• WORK INSTRUCTIONS:
The line containing "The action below" marks the start; please restate exactly that line and only the lines following it through the end of the material below.

• DATA:
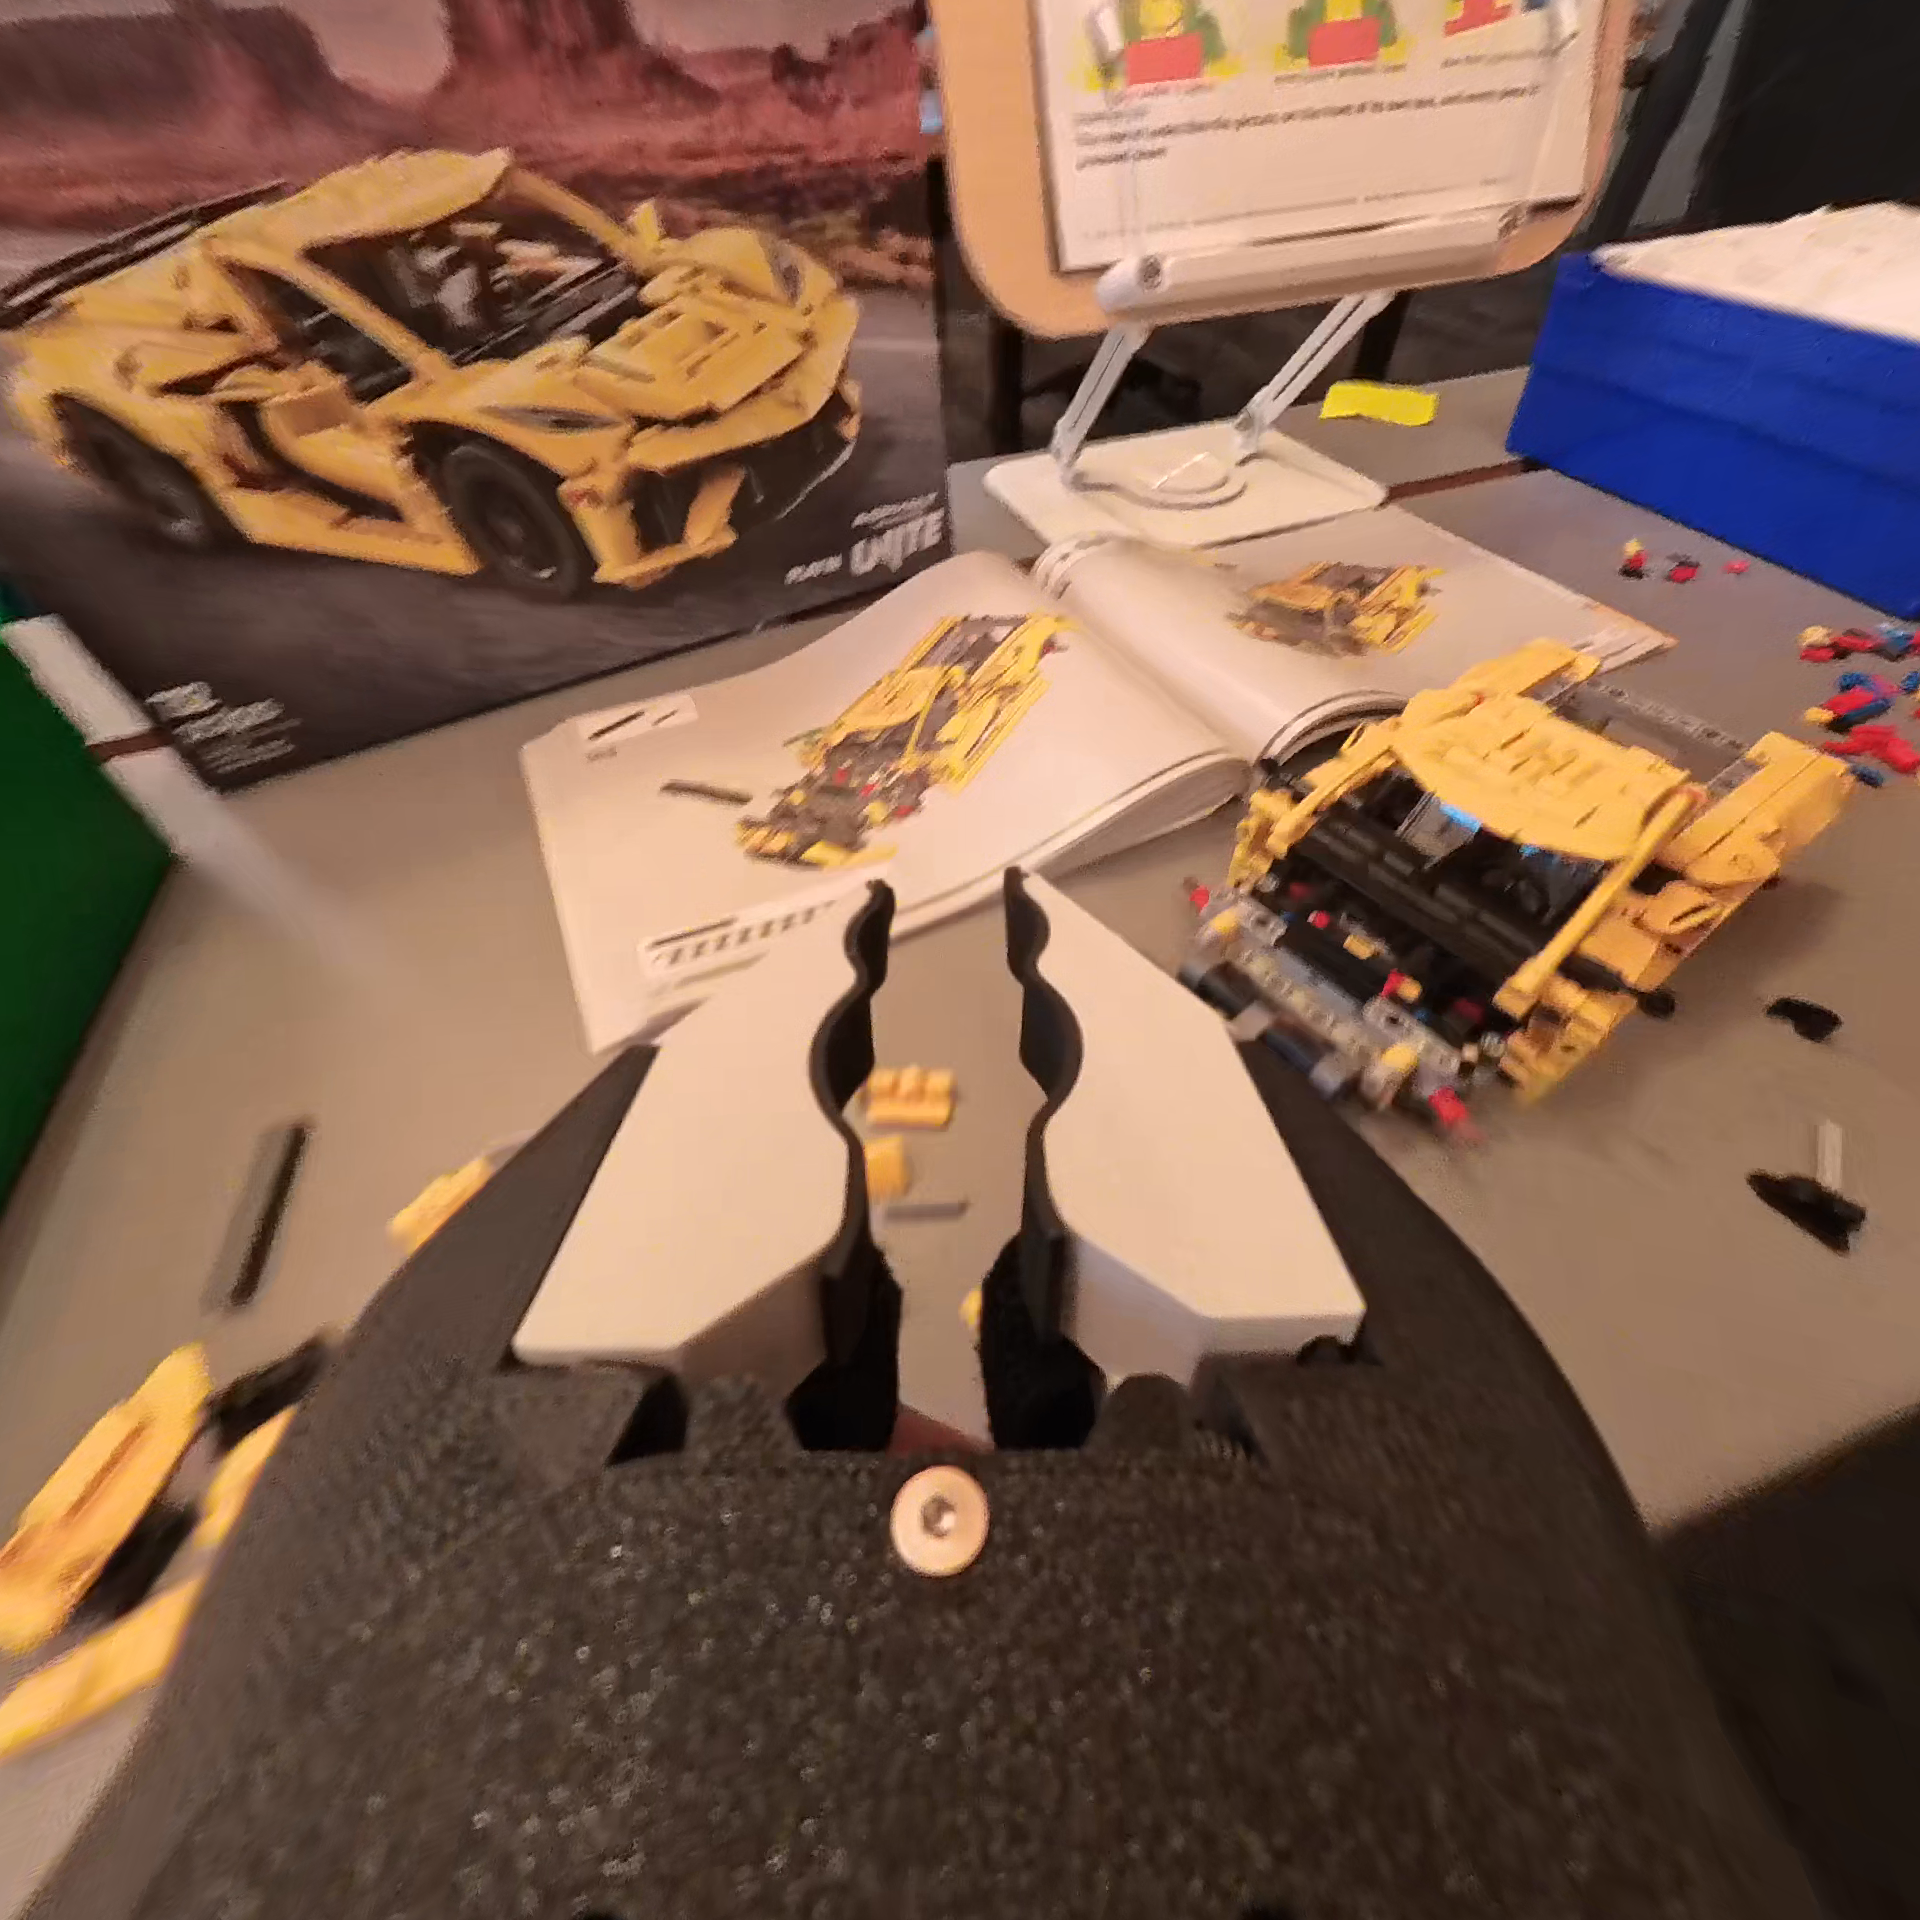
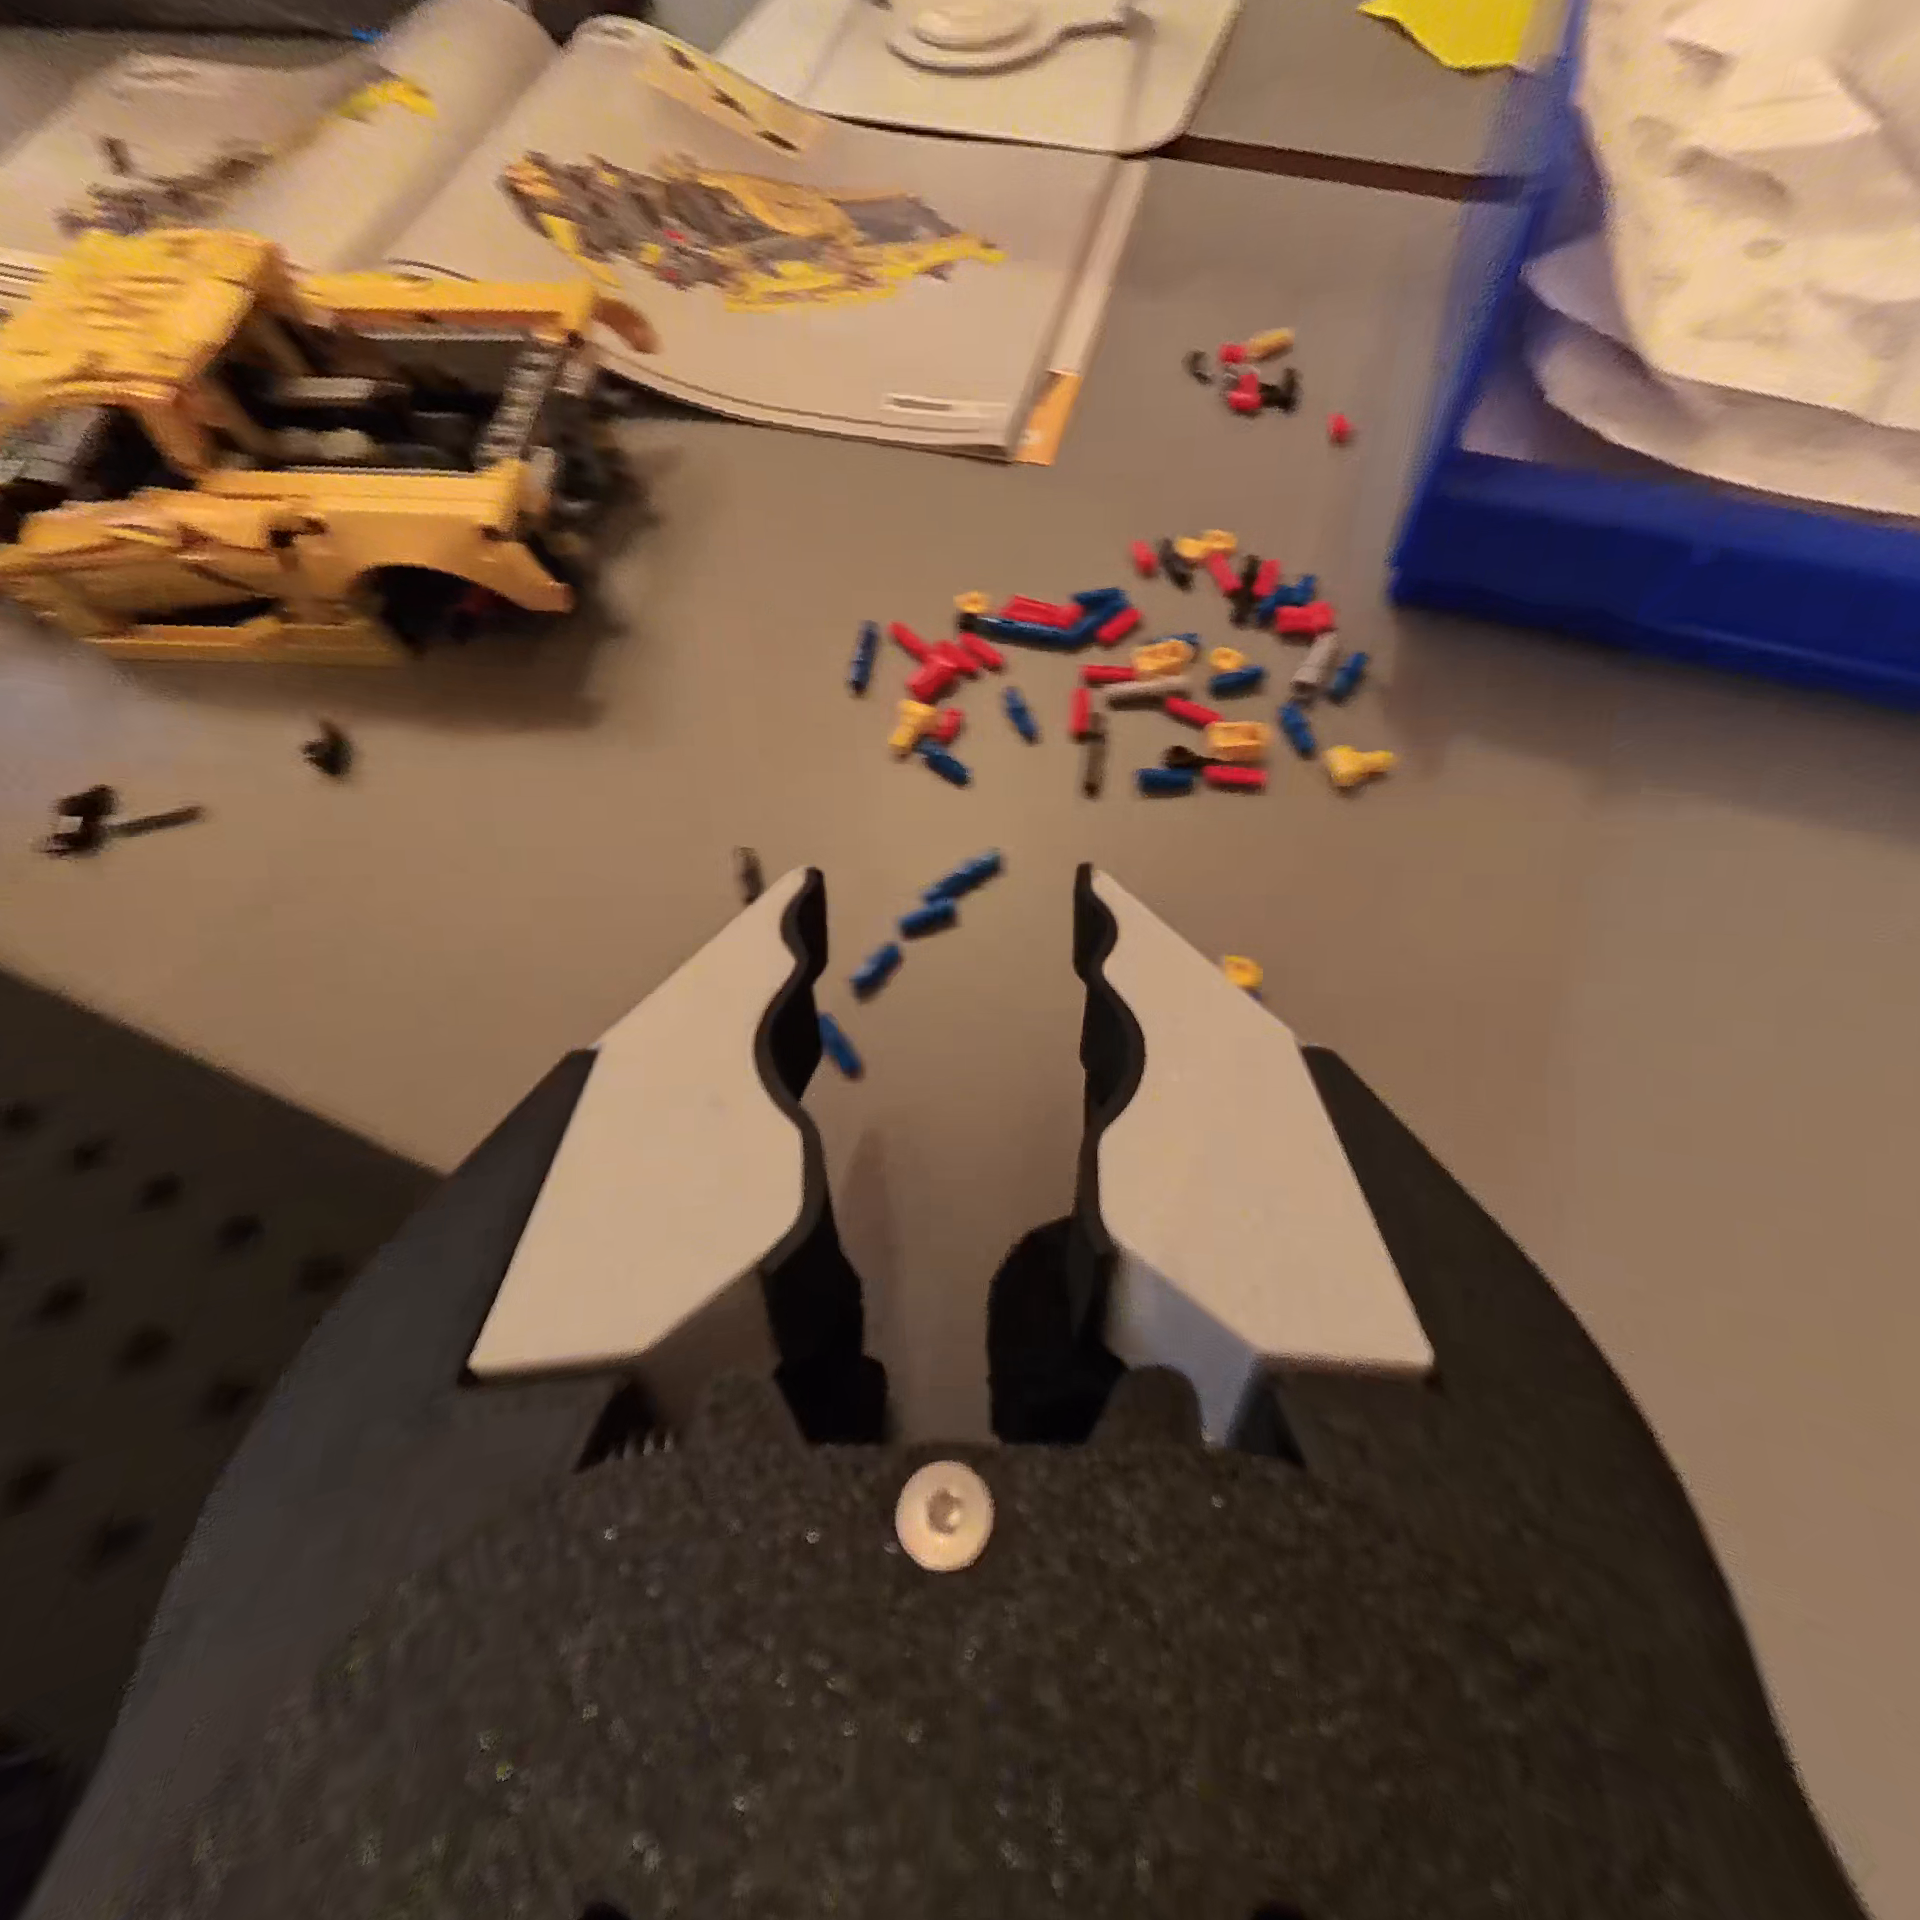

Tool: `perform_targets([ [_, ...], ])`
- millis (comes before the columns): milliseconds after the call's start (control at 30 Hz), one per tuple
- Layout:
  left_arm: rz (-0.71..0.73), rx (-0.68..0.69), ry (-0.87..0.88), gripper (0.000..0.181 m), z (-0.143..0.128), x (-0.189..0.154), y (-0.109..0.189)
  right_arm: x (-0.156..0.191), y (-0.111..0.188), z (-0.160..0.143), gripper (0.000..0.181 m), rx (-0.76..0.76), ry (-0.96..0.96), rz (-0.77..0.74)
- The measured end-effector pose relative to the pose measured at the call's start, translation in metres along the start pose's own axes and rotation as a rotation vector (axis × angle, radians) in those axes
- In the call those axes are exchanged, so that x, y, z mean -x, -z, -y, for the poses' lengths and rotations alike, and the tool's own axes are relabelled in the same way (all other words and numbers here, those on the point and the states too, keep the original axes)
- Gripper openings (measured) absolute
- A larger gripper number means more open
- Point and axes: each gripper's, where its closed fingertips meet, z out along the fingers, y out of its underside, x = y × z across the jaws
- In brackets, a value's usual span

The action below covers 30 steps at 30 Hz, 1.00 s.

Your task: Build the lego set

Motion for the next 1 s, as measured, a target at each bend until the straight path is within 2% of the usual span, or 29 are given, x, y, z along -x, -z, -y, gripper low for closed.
perform_targets([
  [167, 0.172, 0.148, 0.027, 0.022, -0.034, 0.058, 0.082, 0.078, -0.008, 0.012, 0.047, -0.023, 0.052, 0.181],
  [233, 0.282, 0.199, 0.064, 0.022, -0.053, 0.090, 0.115, 0.114, -0.012, 0.012, 0.048, 0.008, -0.013, 0.302],
  [267, 0.321, 0.210, 0.096, 0.022, -0.063, 0.103, 0.128, 0.132, -0.013, 0.015, 0.049, 0.010, -0.062, 0.385],
  [333, 0.304, 0.223, 0.140, 0.022, -0.081, 0.113, 0.144, 0.162, -0.012, 0.024, 0.049, -0.015, -0.159, 0.524],
  [400, 0.341, 0.227, 0.144, 0.022, -0.092, 0.129, 0.164, 0.181, -0.015, 0.029, 0.050, -0.053, -0.166, 0.575],
  [567, 0.380, 0.203, 0.199, 0.023, -0.108, 0.157, 0.220, 0.197, -0.020, 0.024, 0.047, -0.093, -0.012, 0.478],
  [700, 0.407, 0.133, 0.259, 0.023, -0.106, 0.176, 0.249, 0.196, -0.021, 0.024, 0.045, -0.101, 0.005, 0.454],
  [1000, 0.442, 0.103, 0.314, 0.024, -0.124, 0.186, 0.268, 0.192, -0.023, 0.026, 0.046, -0.109, -0.022, 0.455],
])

• RESULT OF THE TASK:
The action below covers 30 steps at 30 Hz, 1.00 s.

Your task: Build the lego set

Motion for the next 1 s, as measured, a target at each bend until the straight path is within 2% of the usual span, or 29 are given, x, y, z along -x, -z, -y, gripper low for closed.
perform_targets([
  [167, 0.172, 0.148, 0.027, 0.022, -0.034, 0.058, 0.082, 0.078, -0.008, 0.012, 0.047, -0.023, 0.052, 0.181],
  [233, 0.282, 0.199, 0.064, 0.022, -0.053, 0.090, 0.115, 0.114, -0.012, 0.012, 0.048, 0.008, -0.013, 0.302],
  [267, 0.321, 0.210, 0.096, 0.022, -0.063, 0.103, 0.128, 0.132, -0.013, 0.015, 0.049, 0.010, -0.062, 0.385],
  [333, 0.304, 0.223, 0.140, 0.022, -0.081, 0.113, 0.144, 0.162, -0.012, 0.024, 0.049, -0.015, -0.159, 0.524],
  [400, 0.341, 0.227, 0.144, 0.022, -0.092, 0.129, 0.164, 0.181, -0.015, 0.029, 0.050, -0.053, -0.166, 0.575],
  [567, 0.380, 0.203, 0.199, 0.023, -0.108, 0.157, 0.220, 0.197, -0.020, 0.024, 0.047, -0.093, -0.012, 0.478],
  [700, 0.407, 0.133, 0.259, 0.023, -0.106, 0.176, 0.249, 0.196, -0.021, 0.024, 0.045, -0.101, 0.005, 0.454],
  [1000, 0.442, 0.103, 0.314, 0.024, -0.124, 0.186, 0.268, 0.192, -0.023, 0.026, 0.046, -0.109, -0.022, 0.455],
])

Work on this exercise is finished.